* What the task requires *
Go through the material that comes after this and count the lines containing "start"; report only the count.

* Available data *
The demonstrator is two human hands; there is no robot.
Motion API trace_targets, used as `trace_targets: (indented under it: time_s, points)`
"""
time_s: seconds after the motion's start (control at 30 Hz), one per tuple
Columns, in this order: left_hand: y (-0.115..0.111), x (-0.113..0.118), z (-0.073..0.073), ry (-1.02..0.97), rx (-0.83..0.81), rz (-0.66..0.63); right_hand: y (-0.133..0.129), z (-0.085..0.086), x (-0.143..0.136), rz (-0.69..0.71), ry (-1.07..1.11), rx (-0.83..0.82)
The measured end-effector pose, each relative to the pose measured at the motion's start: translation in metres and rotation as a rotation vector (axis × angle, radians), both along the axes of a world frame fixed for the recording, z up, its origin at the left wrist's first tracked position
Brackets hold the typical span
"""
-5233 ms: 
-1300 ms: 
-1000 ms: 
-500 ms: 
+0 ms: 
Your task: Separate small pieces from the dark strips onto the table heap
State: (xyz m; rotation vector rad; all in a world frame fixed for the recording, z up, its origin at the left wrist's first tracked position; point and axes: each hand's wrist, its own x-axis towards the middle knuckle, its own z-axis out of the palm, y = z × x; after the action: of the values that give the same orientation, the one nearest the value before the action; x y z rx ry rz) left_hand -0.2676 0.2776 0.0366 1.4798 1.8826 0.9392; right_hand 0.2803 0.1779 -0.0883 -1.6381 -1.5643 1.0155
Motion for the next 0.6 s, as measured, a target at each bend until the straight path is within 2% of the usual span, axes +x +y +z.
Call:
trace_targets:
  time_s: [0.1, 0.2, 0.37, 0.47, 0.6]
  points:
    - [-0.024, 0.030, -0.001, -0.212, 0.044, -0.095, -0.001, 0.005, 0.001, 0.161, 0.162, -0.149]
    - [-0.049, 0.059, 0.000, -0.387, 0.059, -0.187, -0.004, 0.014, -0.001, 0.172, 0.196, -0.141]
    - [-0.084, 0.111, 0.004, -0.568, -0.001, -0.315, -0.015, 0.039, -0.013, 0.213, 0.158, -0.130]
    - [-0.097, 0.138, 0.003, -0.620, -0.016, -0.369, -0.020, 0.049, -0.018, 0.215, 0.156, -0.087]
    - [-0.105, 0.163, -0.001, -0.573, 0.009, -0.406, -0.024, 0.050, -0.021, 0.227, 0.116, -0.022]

* Answer box *
2